Winnie, so you’ll be there during the first week in February? That’s the week before Mardi Gras. Do you know where you’ll be staying, i.e., in one of the 'burbs, or downtown? Check out this link for parade schedules. You should be able to catch at least one or two nighttime parades.

Careful!

This was more like Chuck E. Cheese style pizza (blech). Some place on Bourbon St, but I forget the name.

Anyway, sorry for the hijack. My point is, if you can get it at home (like pizza, McDonald’s, spaghetti and meatballs, etc.), don’t waste your time with it in New Orleans. There’s too much variety waiting for you to enjoy to settle for a Big Mac.

There you go. Mama Rosa’s is on Rampart, directly across from Armstrong Park.

Quite right, stick with places that are uniquely New Orleans.

A good place for seafood is Cajun Catfish at 521 Central Ave, just off Jefferson Highway.

Actually, the more I think about it, I’d happily pay any local N’awlins people if they could ship me some Big Shot root beer in Florida.

[OT]Old Forge Style Rulez![/I’m related to the Revellos]

As for NO, if you were going in the non-Mardi Gras part of the year, I’d recommend the MardI Gras museum, where you can see cool float-design facilities and such. It’s just a short ferry trip from the French 0.25, and has an okay giftshop, if that’s your thing.

On the (east?) end of the Quarter, there’s an interesting museum in the old Mint building, with an assortment of minting and printing gear, as well as Jazz-related displays.

Go to Don’s Seafood hut on Veterans Blvd and order the shrimp and crabmeat etouffee. It’s good enough to make you move here.

If you have a really good time in New Orleans, you’ll bring back a dose of the clap.

There’s also Marie Leveaux’s House of Voodoo, which is a pretty interesting stop.

Port of Call used to serve a pretty darn good greasy cheeseburger. It was huge…real sliced cheese (not the Kraft Singles type of stuff) and if you ordered mushrooms on it you got like, half a pound of them. Seriously. It came with a baked potato rolled in salt instead of fries, as I recall.

I like to cook, so I always bring back spices and sauces and cookbooks.

One time, I was there on business and bf was going to join me but was unable to make it. I took pictures around town, and bought him some small stuff to go with each (hurricaine mix at Pat Obrien’s, key chain from Cat’s Meow, a wish spell from Marie Leveaux’s, etc.). Wrapped it all up in a box and told him it was his own tour of New Orleans. He loved it.

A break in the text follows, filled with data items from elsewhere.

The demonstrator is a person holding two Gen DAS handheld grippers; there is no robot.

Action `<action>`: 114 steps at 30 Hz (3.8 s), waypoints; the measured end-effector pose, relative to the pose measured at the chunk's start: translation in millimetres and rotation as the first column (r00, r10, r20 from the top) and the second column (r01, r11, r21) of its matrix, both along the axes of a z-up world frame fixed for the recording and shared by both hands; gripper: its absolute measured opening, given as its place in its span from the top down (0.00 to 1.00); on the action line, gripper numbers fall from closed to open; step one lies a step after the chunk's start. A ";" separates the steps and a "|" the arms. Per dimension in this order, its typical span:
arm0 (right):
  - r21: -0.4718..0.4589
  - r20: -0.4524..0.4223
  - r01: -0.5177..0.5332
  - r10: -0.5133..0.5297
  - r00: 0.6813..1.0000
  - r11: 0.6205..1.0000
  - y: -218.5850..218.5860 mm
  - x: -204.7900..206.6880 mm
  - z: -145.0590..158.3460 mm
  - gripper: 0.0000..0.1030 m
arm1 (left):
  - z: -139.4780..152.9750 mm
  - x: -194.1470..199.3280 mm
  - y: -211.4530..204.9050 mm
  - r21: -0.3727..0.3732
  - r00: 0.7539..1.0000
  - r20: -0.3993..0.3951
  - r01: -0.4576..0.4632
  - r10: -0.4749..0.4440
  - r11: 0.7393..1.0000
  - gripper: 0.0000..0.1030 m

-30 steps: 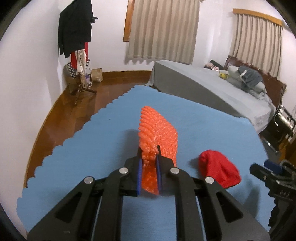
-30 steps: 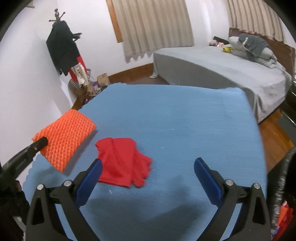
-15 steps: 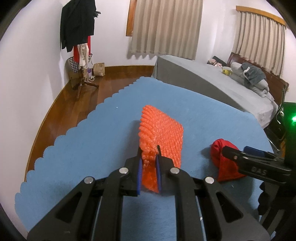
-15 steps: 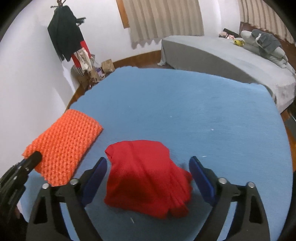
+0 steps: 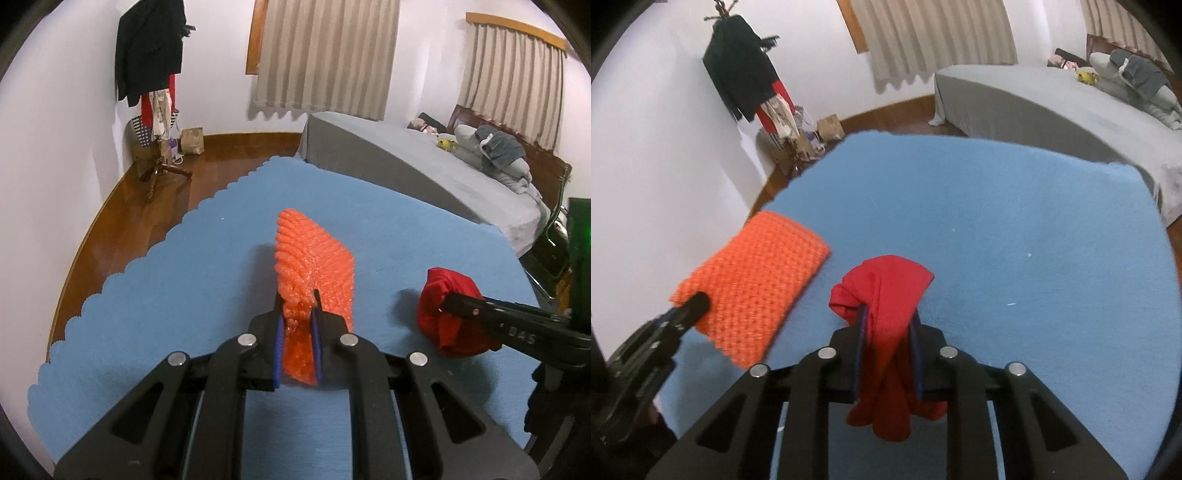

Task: Collect trash
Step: 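Grasp red cloth with right tool while left tool holds orange mesh, then carry orange mesh and red cloth with both tools over the bin, then open both tools to drop orange mesh and red cloth into bin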

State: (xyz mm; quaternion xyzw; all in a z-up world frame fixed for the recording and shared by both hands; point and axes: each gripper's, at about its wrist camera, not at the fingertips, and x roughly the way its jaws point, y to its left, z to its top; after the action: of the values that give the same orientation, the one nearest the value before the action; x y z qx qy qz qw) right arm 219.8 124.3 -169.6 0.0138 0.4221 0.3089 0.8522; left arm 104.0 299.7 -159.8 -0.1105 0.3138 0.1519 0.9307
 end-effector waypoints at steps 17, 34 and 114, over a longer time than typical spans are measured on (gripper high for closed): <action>0.101 0.117 0.054 -0.065 0.991 0.993 -74.9 -50.0 76.3 0.80 | 48.6 -8.3 -73.2 0.031 0.987 0.086 0.133 -0.135 0.991 0.89; 0.109 0.182 0.155 -0.173 0.968 0.982 -148.3 -84.8 114.3 0.80 | 81.8 -25.7 -158.8 0.059 0.945 0.147 0.286 -0.291 0.957 0.89; 0.023 0.110 0.632 -0.630 0.769 0.775 -408.1 -131.9 54.5 0.74 | 40.3 27.8 -429.8 0.021 0.635 0.025 0.772 -0.772 0.635 0.78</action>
State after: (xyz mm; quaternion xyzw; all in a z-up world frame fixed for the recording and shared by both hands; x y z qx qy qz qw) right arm 87.9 -283.8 -115.1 0.1306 0.3471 0.0021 0.9287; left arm 131.8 -130.0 -119.5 0.0358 0.3155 -0.2607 0.9117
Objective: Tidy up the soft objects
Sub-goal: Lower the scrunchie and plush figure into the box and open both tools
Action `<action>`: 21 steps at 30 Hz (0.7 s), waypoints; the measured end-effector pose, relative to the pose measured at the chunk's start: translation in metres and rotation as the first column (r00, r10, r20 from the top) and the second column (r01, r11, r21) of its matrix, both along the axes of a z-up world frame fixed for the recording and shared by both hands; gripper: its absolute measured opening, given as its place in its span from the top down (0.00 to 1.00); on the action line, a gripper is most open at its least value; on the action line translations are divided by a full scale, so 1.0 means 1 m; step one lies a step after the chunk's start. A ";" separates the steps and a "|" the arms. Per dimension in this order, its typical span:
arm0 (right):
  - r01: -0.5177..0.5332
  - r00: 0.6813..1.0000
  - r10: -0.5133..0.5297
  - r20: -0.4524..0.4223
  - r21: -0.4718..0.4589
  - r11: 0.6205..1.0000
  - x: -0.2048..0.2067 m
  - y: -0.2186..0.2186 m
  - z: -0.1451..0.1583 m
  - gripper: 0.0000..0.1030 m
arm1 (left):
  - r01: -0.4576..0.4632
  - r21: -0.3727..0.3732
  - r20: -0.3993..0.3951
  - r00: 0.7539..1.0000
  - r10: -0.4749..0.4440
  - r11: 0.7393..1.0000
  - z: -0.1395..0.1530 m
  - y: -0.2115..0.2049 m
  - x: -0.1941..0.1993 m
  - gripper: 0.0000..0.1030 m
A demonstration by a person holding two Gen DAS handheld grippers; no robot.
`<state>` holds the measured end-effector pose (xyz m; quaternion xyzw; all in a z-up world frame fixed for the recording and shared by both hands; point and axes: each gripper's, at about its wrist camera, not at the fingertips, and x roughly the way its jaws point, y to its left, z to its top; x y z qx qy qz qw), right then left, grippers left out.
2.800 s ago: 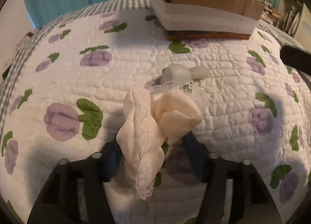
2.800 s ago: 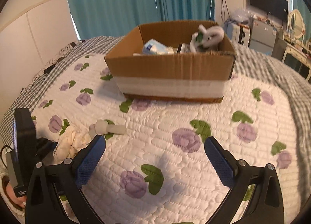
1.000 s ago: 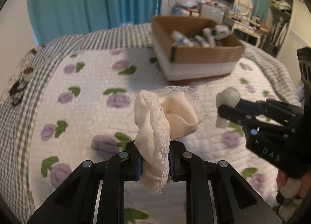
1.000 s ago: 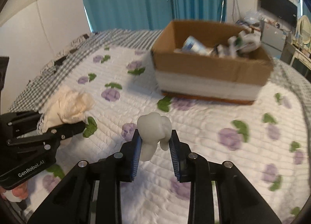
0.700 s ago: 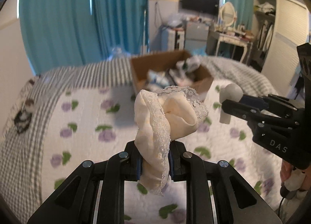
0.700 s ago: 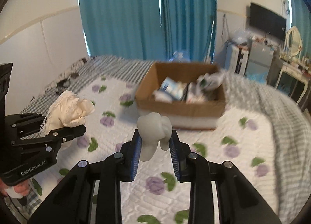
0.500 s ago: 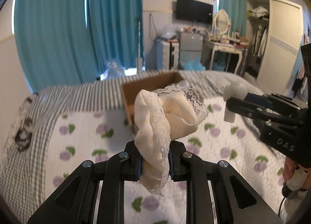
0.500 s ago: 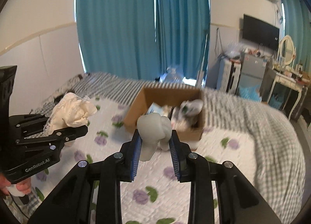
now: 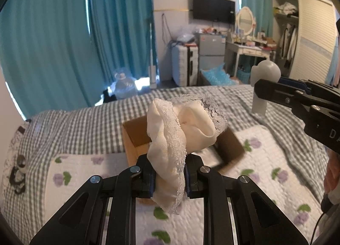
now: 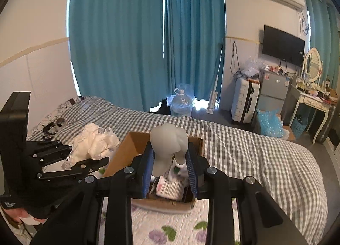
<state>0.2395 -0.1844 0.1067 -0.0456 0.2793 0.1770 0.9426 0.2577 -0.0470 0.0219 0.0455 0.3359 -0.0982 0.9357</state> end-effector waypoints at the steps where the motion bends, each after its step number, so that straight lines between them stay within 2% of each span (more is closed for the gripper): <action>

Please stop by Port of Call on Esplanade for the best burger EVAR!!11one They also have the always intoxicating/delicious Monsoon. Highly recommended. That’s all I can offer food wise as I’m the only person in the state that doesn’t like seafood hangs head in shame.

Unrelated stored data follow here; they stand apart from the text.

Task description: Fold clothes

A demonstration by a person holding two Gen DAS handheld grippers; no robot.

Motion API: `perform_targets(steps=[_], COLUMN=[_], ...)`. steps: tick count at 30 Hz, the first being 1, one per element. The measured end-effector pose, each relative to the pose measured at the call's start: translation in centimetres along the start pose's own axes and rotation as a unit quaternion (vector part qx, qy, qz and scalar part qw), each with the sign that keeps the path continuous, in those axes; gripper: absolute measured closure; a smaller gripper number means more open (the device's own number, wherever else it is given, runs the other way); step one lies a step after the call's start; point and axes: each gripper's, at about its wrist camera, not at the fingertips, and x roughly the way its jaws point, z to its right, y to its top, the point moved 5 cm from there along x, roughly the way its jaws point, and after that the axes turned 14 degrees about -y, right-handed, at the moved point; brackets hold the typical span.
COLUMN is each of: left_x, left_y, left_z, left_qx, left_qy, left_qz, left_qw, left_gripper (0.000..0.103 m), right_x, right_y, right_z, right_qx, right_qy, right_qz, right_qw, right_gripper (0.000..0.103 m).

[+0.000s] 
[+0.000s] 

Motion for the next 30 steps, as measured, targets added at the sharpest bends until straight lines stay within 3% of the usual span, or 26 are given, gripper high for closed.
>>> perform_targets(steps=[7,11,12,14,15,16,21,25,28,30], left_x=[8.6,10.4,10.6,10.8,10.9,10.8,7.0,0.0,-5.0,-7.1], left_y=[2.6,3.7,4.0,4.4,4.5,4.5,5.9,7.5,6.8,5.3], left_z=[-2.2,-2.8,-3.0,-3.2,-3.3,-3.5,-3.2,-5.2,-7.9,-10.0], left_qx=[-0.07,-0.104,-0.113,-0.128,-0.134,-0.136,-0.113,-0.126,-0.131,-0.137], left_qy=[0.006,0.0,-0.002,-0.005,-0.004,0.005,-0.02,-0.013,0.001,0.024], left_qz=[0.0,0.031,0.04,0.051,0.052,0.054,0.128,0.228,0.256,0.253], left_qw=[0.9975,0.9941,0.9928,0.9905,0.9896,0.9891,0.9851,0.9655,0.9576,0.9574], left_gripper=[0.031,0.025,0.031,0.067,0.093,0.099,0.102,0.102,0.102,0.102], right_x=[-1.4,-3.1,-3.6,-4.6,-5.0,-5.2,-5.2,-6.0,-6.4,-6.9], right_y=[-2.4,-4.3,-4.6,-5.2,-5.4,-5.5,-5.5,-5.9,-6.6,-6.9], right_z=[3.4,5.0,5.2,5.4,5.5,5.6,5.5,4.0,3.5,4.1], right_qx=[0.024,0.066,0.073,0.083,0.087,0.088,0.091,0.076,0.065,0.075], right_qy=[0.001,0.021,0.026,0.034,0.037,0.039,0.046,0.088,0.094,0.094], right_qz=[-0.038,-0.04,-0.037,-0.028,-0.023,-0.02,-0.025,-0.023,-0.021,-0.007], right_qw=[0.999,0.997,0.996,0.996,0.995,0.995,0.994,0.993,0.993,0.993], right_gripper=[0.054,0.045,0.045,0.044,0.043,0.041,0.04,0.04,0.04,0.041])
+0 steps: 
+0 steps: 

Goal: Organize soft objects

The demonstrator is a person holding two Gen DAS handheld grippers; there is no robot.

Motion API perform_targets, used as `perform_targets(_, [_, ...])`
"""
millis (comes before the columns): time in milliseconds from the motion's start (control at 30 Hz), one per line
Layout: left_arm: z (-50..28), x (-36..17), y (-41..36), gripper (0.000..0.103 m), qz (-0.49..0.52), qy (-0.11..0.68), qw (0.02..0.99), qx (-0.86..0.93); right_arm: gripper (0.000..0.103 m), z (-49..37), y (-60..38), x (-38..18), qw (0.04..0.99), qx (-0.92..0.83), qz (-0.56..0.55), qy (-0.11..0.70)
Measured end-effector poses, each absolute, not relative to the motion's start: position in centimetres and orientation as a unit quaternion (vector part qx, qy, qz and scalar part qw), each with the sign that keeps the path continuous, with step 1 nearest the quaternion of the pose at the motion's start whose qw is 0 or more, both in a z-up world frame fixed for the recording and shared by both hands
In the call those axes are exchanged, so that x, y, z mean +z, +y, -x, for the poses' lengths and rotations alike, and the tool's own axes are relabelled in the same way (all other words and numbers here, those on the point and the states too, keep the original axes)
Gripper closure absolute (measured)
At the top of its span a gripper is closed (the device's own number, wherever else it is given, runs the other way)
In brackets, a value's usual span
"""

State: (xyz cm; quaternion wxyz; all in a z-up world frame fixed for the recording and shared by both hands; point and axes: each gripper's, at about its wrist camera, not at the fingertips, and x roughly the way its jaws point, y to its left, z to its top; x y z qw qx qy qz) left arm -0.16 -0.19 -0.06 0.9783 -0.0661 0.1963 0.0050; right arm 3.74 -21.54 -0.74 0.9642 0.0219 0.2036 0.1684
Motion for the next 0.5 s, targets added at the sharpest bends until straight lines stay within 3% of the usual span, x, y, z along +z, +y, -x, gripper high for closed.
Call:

If you do it right, about three extra pounds’ worth of pudge. :smiley:

Maybe some locals can elaborate on this suggestion, but there’s some excellent musicians and bands performing regular gigs there. You might be able to find some self-produced CDs of their stuff for sale…

I liked the real gator paws they sold in the gift shop at the Voodoo Museum.

It’s been years since I’ve been to New Orleans, so I don’t remember any useful details about specific locations, but I do recall there being several quite interesting art shops in the French Quarter–not on Bourbon Street itself, but I think on the next block over and on some of the cross streets.

I wouldn’t necessarily bother bringing back beignet mix or coffee; I’ve seen them in my local grocery stores, so they may also be convenient to you. You might want to bring back some herbsaint, though–that seems to be more difficult to find.

While you’re there, go to the zoo. For one thing, it’s an excellent zoo. Also, it’s the only zoo I’ve ever been to that has alligators on display and on the menu.